• _EXERCISE BRIEF_: Give the number of lines in the data that contain "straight", and nothing more.

MATERIAL SHOWN START

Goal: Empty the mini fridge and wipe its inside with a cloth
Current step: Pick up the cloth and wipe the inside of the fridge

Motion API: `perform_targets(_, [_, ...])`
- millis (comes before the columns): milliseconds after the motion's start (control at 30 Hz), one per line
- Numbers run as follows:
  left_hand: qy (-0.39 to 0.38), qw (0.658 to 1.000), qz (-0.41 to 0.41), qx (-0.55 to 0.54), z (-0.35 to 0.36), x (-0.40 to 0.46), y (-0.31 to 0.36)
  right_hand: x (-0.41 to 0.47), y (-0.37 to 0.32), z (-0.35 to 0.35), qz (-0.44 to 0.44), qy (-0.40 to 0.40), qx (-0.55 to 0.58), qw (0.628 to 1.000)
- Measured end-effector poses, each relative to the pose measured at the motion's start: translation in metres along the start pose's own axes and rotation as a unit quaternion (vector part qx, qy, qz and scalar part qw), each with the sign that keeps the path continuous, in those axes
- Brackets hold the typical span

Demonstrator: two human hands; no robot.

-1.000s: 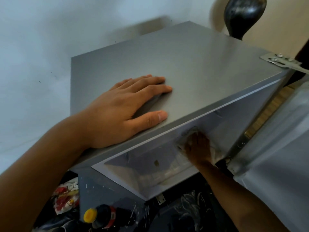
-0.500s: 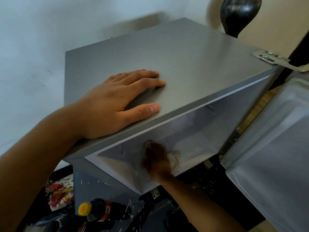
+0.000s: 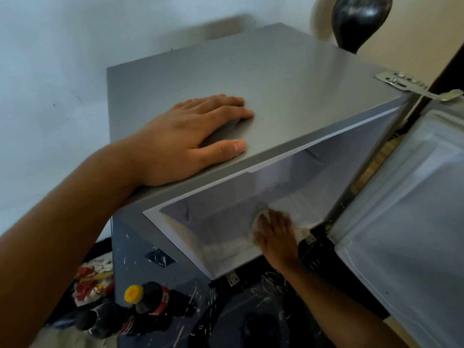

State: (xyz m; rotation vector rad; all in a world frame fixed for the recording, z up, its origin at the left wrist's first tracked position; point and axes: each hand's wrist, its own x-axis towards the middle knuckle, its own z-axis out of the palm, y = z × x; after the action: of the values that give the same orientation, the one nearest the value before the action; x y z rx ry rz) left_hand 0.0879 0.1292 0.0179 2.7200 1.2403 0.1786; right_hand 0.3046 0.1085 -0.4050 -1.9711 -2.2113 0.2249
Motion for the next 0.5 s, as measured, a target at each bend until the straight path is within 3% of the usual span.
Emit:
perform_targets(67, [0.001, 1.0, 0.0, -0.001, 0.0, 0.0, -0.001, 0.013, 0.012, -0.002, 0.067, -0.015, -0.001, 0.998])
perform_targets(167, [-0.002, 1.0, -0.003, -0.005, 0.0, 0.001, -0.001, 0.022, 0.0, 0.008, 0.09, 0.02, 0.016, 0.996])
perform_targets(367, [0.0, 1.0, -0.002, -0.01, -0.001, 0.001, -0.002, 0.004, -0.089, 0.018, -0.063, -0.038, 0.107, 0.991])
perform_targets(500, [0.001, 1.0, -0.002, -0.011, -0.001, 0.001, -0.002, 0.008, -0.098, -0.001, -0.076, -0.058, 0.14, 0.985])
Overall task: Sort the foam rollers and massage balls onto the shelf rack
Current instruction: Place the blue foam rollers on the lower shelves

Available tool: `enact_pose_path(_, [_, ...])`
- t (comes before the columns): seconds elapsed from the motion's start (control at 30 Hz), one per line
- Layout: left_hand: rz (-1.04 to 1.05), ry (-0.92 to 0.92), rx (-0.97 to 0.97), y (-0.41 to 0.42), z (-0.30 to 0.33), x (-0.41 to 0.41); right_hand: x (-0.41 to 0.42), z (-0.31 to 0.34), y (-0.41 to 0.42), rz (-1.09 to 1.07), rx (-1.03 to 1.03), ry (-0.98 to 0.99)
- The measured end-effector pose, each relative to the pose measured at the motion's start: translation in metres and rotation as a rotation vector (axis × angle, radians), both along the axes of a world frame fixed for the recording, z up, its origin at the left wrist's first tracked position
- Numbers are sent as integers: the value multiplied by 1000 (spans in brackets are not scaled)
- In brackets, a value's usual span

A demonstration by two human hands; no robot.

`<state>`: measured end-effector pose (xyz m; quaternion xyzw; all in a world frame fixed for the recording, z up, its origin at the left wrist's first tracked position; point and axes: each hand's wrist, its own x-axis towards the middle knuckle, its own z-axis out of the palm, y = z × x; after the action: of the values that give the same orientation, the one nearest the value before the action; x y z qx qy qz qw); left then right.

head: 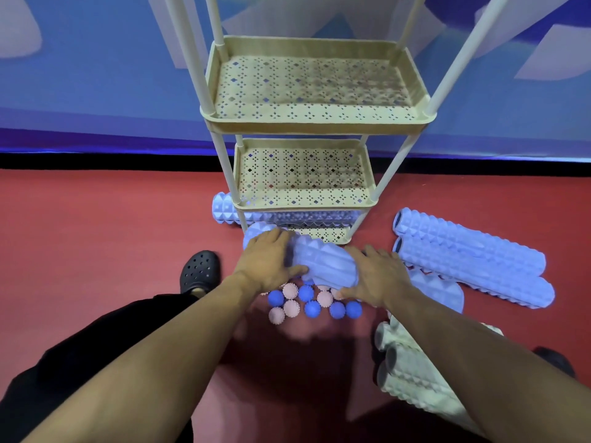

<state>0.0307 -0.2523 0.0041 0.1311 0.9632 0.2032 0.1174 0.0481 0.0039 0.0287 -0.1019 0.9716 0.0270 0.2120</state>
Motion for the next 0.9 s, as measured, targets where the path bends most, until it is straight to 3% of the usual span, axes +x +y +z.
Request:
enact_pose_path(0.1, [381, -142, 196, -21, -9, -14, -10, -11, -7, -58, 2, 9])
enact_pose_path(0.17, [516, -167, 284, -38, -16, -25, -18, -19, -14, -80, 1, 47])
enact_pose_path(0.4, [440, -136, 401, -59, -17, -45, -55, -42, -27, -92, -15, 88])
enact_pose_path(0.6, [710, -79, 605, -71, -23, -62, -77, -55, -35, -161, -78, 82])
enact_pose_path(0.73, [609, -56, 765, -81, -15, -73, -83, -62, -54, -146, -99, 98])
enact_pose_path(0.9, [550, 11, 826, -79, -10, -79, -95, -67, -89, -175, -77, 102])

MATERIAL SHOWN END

• _REPLY TO THE EXERCISE_: 2